• **What this task involves**
Copy out all lines in the data below containing the string "Practice".

• **Records supplied**
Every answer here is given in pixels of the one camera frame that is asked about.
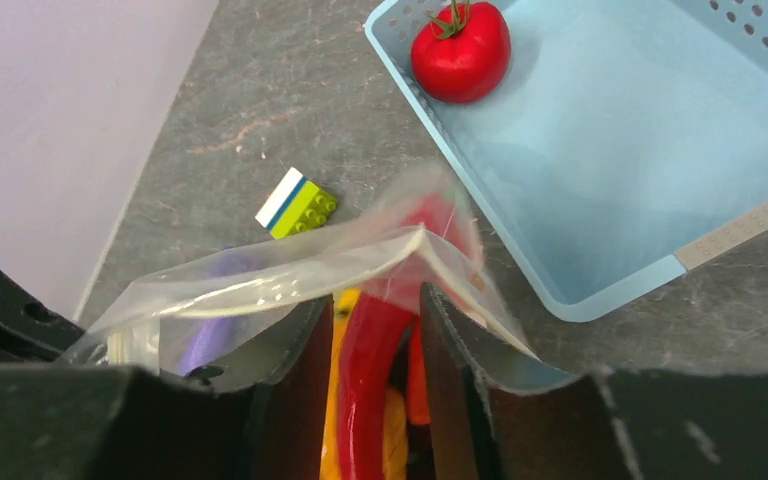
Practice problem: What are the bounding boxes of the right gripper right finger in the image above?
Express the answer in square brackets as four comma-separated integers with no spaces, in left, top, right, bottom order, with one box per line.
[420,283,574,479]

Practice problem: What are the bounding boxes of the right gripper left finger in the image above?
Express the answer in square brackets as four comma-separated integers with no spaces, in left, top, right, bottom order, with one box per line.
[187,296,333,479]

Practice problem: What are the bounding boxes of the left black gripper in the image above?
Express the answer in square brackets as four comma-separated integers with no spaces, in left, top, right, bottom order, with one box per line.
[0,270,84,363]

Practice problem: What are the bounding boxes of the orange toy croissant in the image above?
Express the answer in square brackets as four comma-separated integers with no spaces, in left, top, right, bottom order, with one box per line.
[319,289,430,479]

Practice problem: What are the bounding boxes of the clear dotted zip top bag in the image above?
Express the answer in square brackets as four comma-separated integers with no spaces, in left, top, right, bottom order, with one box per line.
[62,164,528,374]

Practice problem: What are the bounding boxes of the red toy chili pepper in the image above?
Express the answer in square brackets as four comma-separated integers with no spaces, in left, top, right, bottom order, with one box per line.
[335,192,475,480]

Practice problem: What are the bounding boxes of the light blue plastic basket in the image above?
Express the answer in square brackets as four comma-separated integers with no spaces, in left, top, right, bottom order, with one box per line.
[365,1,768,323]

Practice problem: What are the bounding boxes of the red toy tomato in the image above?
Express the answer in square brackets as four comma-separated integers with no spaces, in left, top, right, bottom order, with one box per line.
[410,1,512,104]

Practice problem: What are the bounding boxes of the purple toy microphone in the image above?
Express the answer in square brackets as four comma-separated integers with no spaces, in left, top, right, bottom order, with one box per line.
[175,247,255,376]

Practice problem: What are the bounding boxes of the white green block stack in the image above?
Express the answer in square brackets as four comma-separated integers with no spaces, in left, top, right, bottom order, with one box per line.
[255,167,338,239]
---
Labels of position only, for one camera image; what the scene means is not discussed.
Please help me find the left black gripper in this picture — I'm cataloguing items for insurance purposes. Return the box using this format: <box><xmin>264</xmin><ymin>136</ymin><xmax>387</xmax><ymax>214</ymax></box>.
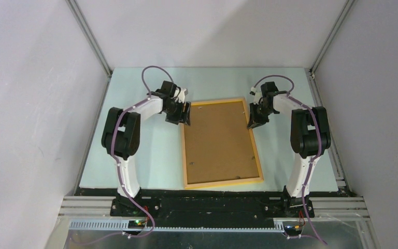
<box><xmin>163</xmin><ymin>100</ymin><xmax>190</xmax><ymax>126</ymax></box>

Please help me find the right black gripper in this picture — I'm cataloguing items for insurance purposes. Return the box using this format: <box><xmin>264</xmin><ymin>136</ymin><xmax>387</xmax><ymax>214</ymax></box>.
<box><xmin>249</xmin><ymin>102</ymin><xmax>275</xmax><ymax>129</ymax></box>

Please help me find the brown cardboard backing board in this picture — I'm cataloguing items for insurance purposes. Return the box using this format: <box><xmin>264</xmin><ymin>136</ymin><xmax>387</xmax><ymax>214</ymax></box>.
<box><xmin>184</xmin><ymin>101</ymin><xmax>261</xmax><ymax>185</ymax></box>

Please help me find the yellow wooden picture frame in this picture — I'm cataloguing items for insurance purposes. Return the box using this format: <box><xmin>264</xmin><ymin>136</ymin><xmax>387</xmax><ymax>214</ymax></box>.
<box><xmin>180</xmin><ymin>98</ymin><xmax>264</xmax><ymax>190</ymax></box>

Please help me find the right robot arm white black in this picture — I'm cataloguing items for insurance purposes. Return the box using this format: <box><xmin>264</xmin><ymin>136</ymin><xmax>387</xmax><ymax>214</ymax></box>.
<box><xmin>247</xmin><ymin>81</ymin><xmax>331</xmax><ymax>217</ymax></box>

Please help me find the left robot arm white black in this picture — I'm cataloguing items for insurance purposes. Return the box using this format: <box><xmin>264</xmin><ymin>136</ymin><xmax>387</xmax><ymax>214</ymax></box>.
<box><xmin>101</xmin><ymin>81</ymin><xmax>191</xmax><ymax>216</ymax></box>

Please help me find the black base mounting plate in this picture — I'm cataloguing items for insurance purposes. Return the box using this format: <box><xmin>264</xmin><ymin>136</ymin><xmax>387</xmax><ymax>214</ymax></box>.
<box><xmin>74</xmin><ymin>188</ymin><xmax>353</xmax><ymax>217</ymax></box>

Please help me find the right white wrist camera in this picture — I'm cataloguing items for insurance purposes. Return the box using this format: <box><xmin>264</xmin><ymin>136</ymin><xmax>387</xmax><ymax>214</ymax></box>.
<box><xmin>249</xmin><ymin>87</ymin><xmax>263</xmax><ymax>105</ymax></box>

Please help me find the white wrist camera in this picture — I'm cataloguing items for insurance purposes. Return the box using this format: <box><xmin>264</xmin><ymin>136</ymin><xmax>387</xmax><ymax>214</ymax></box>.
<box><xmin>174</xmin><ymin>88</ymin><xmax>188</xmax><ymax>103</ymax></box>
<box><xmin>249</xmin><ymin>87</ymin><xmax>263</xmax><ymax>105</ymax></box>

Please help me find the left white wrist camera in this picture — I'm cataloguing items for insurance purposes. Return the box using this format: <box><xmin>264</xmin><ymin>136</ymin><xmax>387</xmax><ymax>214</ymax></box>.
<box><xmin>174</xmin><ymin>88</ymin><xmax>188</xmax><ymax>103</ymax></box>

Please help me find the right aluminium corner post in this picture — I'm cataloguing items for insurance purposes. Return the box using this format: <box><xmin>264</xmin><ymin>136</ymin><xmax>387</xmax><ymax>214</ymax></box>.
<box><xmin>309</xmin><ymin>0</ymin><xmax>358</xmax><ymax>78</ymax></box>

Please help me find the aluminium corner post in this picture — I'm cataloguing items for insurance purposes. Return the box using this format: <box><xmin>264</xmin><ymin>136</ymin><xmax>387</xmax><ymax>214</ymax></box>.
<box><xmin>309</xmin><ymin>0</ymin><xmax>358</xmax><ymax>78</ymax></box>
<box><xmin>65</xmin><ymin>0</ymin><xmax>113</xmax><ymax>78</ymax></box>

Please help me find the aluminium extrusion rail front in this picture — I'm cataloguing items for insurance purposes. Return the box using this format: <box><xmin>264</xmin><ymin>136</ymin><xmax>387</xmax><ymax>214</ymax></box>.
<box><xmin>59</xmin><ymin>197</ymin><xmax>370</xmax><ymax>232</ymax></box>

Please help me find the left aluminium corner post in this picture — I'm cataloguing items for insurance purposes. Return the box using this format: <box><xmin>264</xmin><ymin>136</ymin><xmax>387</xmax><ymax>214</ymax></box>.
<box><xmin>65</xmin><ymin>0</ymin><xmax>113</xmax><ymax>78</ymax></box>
* * *
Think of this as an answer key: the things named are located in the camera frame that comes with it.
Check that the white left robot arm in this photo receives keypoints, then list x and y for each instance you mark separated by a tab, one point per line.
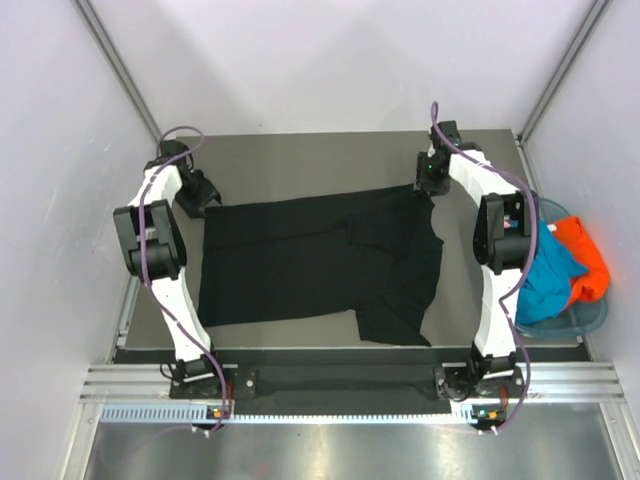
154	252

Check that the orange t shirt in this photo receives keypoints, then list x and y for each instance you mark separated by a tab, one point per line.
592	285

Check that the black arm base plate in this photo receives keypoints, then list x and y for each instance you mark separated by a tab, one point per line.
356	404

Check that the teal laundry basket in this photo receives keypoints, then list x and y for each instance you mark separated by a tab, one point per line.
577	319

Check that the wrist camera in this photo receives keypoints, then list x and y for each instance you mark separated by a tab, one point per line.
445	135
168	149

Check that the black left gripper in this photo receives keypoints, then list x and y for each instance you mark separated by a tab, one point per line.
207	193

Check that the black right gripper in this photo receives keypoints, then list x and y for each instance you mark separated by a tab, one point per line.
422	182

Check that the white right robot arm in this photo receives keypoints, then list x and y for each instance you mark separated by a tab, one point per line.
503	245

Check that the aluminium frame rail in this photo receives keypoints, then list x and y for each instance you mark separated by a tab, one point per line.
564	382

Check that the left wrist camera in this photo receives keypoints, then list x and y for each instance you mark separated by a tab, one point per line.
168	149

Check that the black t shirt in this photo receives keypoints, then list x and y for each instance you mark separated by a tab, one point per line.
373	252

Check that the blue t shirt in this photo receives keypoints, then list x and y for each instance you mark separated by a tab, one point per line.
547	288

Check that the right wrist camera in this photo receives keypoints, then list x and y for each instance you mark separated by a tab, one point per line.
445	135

• **Problem solution**
Practice problem: What are the bounding boxes of the right gripper right finger in the image above?
Practice problem: What are the bounding boxes of the right gripper left finger in the image above?
Practice problem: What are the bounding boxes of the left black gripper in the image above?
Practice problem: What are the bounding boxes of the orange toy croissant in the image above?
Practice problem: What are the bounding boxes of the clear dotted zip top bag in the image above?
Practice problem: What are the bounding boxes of the red toy chili pepper in the image above?
Practice problem: What are the bounding boxes of the light blue plastic basket in the image above?
Practice problem: What are the bounding boxes of the red toy tomato in the image above?
Practice problem: What are the bounding boxes of the purple toy microphone in the image above?
Practice problem: What are the bounding boxes of the white green block stack in the image above?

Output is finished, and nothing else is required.